Fig 12. Silencing of Ehnpc1 and Ehnpc2 genes in E. histolytica.

(A) Trophozoites clone G3 were transfected with psAP-2, psAP-2Ehnpc1 or psAP-2Ehnpc2a plasmids and stable populations were selected with 4 μg/ml G-418. RT-qPCR assays were performed using mRNA from transfected trophozoites (empty vector, KD Ehnpc1 and KD Ehnpc2), using specific primers for Ehnpc1 and Ehnpc2a genes and as a housekeeping the 40s ribosomal S2 protein gene. (B) Western blot assays of transfected trophozoites extracts, using α-EhNPC1 and α-EhNPC2 antibodies and respectively secondary antibody. As a loading control, the same membrane was reblotted with α-actin antibodies. (C) Densitometry analysis of bands showed in (B) normalized again actin protein. (D) Confocal microscopy of transfected trophozoites in basal conditions using α-EhNPC1 or α-EhNPC2 antibodies.
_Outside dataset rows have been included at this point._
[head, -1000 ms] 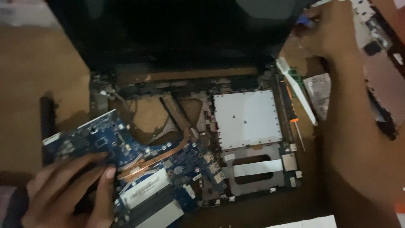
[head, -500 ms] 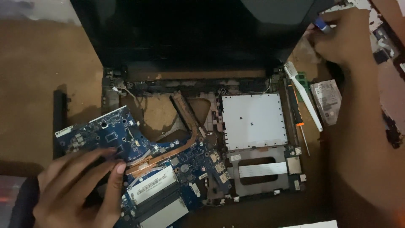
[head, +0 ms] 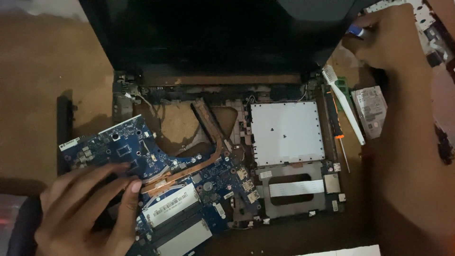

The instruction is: Disassembling a laptop by removing screws and lifting the motherboard from the casing.

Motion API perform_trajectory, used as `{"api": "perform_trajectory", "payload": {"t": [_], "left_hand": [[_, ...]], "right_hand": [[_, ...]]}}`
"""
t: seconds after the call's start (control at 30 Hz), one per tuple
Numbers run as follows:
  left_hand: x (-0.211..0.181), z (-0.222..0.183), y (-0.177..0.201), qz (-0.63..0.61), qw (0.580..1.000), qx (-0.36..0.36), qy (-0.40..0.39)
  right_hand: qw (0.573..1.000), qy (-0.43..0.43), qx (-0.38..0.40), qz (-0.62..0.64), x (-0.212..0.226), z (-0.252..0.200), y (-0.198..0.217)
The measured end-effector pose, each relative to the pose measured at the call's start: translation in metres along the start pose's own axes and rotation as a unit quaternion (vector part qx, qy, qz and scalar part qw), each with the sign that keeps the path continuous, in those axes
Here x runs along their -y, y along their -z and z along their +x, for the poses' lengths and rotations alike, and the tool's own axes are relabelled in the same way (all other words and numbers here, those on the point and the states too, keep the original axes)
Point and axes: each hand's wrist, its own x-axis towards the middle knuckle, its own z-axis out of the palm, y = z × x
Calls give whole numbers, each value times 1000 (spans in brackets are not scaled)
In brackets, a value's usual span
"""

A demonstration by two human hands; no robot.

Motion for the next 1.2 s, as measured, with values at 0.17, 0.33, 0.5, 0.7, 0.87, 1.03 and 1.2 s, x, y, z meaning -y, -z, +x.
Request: {"api": "perform_trajectory", "payload": {"t": [0.17,0.33,0.5,0.7,0.87,1.03,1.2], "left_hand": [[0,1,1,-5,1000,-3,-10],[6,-1,0,18,1000,12,-5],[0,2,4,-25,1000,4,-2],[10,-3,2,-14,999,-1,-33],[14,-1,10,-43,996,14,-71],[16,-1,7,-25,998,19,-53],[19,-2,6,-43,996,8,-79]], "right_hand": [[998,-45,31,-28,-10,-1,-5],[997,-81,8,-8,-24,-17,29],[988,-45,58,133,84,-12,99],[979,38,124,155,199,-41,81],[984,67,80,143,218,-46,74],[986,61,79,131,220,-49,76],[989,70,75,104,210,-59,67]]}}
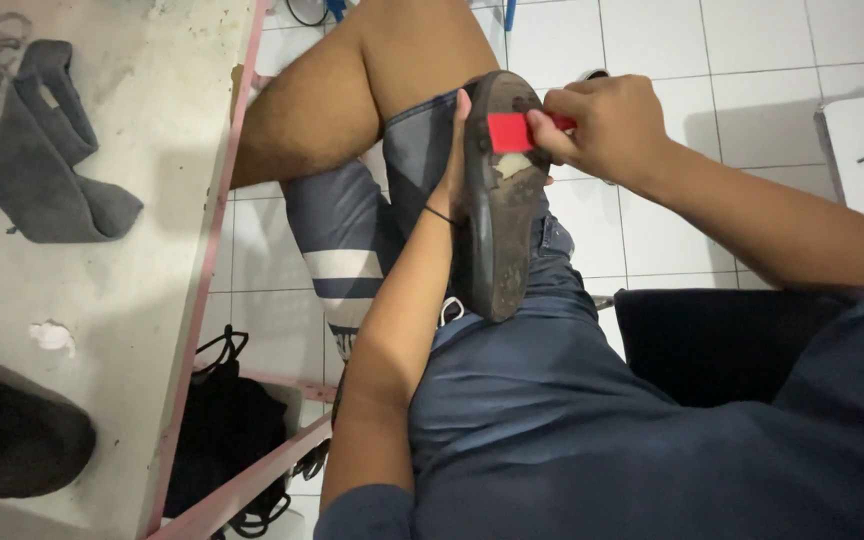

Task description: The person uses a brush to scrub the bottom surface of a shoe sole while holding the shoe in their lap.

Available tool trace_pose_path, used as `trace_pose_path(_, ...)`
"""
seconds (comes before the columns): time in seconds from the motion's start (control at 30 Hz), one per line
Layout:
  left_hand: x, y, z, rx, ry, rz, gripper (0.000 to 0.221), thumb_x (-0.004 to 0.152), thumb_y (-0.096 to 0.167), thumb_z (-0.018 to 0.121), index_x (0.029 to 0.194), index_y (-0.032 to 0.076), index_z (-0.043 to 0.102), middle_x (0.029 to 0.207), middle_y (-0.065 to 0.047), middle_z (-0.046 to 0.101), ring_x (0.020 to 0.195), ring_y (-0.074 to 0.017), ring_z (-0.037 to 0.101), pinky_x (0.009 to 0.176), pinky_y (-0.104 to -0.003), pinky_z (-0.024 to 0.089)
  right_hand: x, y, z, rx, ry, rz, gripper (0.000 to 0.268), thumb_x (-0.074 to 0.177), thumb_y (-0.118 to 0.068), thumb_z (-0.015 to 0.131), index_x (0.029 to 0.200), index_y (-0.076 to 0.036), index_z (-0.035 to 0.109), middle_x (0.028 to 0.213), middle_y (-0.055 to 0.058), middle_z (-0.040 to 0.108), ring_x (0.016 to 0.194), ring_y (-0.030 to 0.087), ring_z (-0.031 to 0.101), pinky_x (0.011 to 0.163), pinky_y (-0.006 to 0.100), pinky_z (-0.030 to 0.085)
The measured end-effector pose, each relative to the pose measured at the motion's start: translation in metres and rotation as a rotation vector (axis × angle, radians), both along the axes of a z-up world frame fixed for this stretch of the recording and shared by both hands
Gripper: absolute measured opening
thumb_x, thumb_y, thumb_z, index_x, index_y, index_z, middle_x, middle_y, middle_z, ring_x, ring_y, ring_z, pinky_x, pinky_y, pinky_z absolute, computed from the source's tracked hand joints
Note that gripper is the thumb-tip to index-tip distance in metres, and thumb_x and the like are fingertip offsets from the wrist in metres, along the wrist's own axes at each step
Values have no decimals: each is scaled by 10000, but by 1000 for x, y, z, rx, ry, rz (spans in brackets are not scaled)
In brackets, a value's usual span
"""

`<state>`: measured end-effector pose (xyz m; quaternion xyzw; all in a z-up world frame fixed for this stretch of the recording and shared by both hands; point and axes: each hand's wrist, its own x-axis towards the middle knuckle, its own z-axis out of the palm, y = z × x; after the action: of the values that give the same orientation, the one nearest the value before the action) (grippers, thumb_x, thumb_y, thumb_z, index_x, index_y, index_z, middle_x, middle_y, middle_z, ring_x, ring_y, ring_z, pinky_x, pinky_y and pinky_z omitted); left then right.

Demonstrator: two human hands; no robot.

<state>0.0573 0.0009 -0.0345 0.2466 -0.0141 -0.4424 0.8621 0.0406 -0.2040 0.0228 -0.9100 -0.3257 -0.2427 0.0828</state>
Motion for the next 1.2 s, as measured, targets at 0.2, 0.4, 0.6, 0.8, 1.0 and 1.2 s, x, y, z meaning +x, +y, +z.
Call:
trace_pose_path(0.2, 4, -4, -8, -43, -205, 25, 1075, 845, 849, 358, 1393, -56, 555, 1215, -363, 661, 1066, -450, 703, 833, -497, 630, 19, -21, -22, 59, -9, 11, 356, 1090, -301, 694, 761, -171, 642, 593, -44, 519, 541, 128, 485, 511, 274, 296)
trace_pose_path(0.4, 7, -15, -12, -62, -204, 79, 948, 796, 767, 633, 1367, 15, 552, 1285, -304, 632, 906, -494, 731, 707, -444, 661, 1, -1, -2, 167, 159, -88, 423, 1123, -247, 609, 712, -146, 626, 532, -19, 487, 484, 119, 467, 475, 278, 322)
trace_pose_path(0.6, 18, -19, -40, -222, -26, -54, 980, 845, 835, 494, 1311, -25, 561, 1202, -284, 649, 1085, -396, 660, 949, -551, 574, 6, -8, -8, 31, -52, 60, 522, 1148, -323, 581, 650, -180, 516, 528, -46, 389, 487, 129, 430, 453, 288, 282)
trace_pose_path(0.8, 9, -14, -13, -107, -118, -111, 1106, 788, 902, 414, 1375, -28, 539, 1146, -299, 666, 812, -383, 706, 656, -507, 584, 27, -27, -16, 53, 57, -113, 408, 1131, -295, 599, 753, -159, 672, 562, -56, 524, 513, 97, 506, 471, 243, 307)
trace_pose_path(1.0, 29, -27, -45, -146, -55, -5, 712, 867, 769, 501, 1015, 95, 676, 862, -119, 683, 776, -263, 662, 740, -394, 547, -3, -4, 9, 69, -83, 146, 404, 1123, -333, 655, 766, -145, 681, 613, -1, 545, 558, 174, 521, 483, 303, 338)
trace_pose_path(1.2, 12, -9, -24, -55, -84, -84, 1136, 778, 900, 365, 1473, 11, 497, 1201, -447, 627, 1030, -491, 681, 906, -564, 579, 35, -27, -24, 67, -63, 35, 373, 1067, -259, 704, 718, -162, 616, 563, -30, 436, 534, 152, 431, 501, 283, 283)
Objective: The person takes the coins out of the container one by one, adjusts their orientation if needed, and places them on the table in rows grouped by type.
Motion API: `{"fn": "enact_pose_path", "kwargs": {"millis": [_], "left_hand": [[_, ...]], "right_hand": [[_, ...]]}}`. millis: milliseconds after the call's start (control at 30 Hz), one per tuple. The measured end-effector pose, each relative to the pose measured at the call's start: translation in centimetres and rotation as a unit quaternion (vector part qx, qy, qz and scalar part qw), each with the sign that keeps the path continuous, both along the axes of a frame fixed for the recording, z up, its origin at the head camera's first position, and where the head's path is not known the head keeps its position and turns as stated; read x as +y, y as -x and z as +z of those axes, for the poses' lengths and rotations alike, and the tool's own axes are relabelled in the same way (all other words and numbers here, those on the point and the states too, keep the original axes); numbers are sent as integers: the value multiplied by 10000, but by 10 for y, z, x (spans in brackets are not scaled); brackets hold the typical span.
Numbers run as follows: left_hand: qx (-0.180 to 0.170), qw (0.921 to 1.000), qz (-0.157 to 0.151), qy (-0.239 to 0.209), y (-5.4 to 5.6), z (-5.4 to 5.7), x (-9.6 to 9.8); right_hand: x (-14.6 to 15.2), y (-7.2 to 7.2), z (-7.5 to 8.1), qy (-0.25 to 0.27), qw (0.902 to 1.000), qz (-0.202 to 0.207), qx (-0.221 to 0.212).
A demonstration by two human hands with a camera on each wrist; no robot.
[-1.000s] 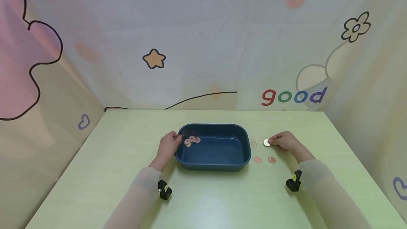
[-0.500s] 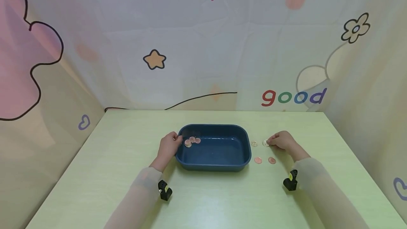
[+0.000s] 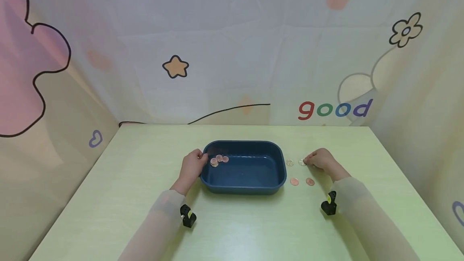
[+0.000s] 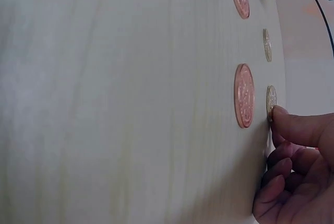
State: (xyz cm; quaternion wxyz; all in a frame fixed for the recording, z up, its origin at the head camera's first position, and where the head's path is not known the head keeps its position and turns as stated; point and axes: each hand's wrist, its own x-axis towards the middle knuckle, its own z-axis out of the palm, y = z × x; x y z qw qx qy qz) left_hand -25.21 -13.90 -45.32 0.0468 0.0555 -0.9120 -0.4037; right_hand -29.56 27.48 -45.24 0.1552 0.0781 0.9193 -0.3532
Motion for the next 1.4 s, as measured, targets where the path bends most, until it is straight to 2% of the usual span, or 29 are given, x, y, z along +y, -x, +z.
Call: {"fn": "enact_pose_path", "kwargs": {"millis": [267, 500, 600, 767, 833, 933, 1033, 1167, 1267, 1400], "left_hand": [[-33, 10000, -35, -45, -1, 1, -1], [13, 10000, 3, -51, -1, 0, -1], [-26, 9999, 2, -103, 0, 1, -1], [-119, 9998, -11, -154, 0, 2, -1], [-107, 9998, -26, -139, 0, 2, -1], [-103, 9999, -43, -131, 0, 3, -1], [-126, 9999, -46, -97, 0, 2, -1], [-130, 9999, -43, -43, 0, 2, -1], [-97, 9999, -74, -49, 0, 3, -2], [-41, 9999, -104, -79, -1, 3, -3]], "right_hand": [[0, 5, -2, -131, 9999, -33, -14], [-4, 1, 0, -157, 9998, -85, 35], [0, 2, 3, -58, 9999, 89, -87], [4, 5, 21, 210, 9984, 367, -377], [1, 6, 35, 259, 9976, 561, -301], [-7, 8, 58, 281, 9944, 1018, 38], [-21, 15, 82, 221, 9869, 1555, 380], [-50, 26, 110, 62, 9714, 2281, 663], [-76, 33, 123, -54, 9568, 2821, 696], [-114, 40, 129, -333, 9364, 3441, 600]]}}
Ph c: phase contrast. (E) Cholesterol concentration in the transfected trophozoites was measured as described in material and methods. (F) Rate of erythrophagocytosis of transfected trophozoites. * p<0.05, ** p<0.01. (G) Diaminobenzidine-stained trophozoites that ingested erythrocytes for different times. (H) Motility assays of transfected trophozoites cultured in transwell inserts. *** p<0.001.